CUSTODIA COMPARTIDA: El fomento de la coparentalidad

rechazo-reforma-custodia-compartida--644x362El 7 de julio de 2014, se ha publicado una Sentencia del Tribunal Supremo que, en contra de los Tribunales menores, desarrolla una jurisprudencia, ya iniciada con anterioridad, hacia la normalidad de la custodia compartida (siempre que sea posible y conveniente en interés de los menores, por supuesto).

El caso en cuestión sucede en Palencia. El Juzgado de Primera Instancia dicta Sentencia en un supuesto en que ambos progenitores solicitan la custodia para sí mismos; eso sí, el padre, supletoriamente, solicita la custodia compartida, en el caso en que la custodia exclusiva no le sea concedida.

Tal y como viene sucediendo, el Juzgado dicta Sentencia otorgando la guarda y custodia a la madre, concediéndole, asimismo, el uso y disfrute de la vivienda conyugal. El régimen de visitas a favor del padre fue bastante amplio; fines de semanas alternos, y del jueves hasta el lunes a la entrada del colegio. Además, se concede una comunicación consistente en las tardes de martes y jueves. Sorprende que casi parece una custodia compartida.

Frente a esta resolución, el padre interpuso recurso ante la Audiencia Provincial de Palencia. Poco después se dictaba Sentencia desestimando el recurso interpuesto. Contra esta desestimación, el progenitor interpuso Recurso de Casación, al entender que se vulneraba la doctrina jurisprudencial relativa a la guarda y custodia compartida, y a los requisitos necesarios para su establecimiento. También entiende el recurrente que se vulnera el principio de protección del interés del menor.

El Tribunal Supremo admite el recurso y recoge ciertas conclusiones del Equipo Psicosocial del Juzgado. Ambos progenitores acordaron después del verano de 2012 que los menores se quedarían con la madre, con un amplio y flexible régimen de visitas entre los hijos y su padre. No existía conflictividad entre los esposos, y constaba la existencia de un cordial canal de comunicación, por lo que no fue difícil que los niños se adaptaran a tal forma de vida. Es más, los psicólogos no han advertido ningún desajuste de los menores, ni emocional, ni conductual. El fomento de la coparentalidad es lo más adecuado para los menores. Esta última, resumen y resultado de todas las apreciaciones, era la conclusión más importante.

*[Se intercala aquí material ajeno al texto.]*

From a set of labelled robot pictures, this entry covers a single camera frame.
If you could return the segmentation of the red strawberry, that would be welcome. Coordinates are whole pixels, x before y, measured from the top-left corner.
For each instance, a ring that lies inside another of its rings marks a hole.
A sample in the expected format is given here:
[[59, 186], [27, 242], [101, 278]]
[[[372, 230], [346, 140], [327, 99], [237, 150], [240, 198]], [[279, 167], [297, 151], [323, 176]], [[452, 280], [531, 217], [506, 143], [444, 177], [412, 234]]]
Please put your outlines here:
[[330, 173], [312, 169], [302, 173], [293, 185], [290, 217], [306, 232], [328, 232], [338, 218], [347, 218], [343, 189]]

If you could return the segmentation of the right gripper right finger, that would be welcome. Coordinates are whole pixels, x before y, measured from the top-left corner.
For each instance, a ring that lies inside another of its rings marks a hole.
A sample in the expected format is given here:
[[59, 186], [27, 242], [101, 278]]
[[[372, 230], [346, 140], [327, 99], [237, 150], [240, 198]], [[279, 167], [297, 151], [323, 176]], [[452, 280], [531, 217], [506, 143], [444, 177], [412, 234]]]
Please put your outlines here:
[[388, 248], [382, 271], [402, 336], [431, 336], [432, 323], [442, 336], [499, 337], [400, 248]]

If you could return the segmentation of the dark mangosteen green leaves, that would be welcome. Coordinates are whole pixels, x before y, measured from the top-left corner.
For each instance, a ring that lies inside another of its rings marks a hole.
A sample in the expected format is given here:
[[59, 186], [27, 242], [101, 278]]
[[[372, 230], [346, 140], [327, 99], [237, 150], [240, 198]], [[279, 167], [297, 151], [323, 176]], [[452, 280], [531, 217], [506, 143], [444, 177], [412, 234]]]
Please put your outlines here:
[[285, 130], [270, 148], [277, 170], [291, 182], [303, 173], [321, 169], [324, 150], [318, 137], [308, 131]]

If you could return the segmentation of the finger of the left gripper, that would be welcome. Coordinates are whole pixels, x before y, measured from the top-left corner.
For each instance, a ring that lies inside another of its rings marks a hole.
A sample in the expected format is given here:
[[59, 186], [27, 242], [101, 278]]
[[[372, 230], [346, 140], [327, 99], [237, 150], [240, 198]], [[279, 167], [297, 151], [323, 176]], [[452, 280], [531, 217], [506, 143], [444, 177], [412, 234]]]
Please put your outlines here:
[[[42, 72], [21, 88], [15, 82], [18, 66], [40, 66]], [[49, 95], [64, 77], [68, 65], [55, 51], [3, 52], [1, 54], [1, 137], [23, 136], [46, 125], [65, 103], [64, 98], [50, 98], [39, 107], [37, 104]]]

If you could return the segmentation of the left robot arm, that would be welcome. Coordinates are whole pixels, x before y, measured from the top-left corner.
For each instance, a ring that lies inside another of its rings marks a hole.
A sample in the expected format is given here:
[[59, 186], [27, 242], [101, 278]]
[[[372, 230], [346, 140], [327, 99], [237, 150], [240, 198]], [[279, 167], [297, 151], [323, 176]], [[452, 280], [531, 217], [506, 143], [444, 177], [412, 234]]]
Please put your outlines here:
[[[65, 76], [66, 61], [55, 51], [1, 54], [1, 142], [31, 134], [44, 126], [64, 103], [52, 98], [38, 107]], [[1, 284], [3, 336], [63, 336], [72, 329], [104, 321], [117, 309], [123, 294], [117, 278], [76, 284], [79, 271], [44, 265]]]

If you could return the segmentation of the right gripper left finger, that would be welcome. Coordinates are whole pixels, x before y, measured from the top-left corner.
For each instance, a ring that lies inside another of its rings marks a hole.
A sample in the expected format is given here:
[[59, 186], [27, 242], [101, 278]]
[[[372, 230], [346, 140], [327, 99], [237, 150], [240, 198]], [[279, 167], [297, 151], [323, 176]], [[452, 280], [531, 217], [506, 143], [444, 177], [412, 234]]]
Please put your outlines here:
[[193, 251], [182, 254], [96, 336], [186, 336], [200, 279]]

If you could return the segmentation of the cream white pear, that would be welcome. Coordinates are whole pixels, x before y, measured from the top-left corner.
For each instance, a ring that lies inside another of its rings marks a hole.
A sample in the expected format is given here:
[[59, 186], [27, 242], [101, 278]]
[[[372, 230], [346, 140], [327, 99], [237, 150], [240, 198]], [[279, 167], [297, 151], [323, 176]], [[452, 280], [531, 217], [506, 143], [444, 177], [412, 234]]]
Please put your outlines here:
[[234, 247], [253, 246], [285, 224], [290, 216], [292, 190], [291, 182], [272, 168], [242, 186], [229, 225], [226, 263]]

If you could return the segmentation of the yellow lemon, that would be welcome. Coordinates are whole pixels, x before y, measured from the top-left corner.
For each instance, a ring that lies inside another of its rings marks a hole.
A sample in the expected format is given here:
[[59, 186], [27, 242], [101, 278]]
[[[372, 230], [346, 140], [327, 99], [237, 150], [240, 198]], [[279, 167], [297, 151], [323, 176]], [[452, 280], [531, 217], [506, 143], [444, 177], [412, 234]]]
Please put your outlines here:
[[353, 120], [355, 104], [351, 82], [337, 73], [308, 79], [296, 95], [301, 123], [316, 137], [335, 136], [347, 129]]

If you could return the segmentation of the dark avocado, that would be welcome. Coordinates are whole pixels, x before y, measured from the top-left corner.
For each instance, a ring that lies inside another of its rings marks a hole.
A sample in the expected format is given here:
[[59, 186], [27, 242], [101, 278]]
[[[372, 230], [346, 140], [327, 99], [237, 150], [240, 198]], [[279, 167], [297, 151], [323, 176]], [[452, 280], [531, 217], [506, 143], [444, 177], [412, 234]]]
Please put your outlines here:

Aunque parece que el resultado de tales conclusiones lleva a pensar que la guarda y custodia compartida es la mejor solución para este caso, el Juzgado de Primera Instancia argumentaba que no existen razones que aconsejen establecer un régimen de custodia compartido por ambos progenitores, pero se amplía el régimen de visitas del padre. Esta extraña conclusión es la que llevó al progenitor a impugnar tal Sentencia.

La misma Sentencia de Primera Instancia recoge en su conclusión tercera algo que sorprende: El padre, “y es digno de reconocimiento “, está capacitado para atender a sus hijos de forma adecuada.

Finalmente, el Tribunal Supremo concedió a este padre la custodia compartida de sus hijos, argumentando que deben tenerse en cuenta requisitos como ahora la práctica anterior de los progenitores durante el matrimonio, el cumplimiento de los deberes por parte de los padres, el respeto muto, etc.

Además, recuerda jurisprudencia propia en la que había establecido que el artículo 92 del Código Civil no permite concluir que la custodia compartida sea una medida excepcional. Sobre la custodia compartida dice el Tribunal que:

(…) al contrario, habrá de considerarse normal e incluso deseable, porque permite que sea efectivo el derecho que los hijos tienen a relacionarse con ambos progenitores, aun en situaciones de crisis, siempre que ello sea posible y en tanto en cuanto lo sea.

 

(…) Lo que se pretende es aproximar este régimen al modelo de convivencia existente antes de la ruptura matrimonial y garantizar al tiempo a sus padres la posibilidad de seguir ejerciendo los derechos y obligaciones inherentes a la potestad o responsabilidad parental y de participar en igualdad de condiciones en el desarrollo y crecimiento de sus hijos, lo que parece también lo más beneficioso para ellos.

Del mismo modo, el Tribunal Supremo critica tomar como referencia el acuerdo previo por el cual la guarda y custodia la debía ostentar la madre, dado que supone desconocer la realidad de las cosas y lo que es más grave, dejar sin valorar la actitud de uno y otro progenitor para llegar a un compromiso de custodia provisional, que no tuvo otra finalidad que la de garantizar el inmediato interés de los menores tratando de no perjudicarles y de no generar un ambiente de conflictividad que repercutiese negativamente en ellos.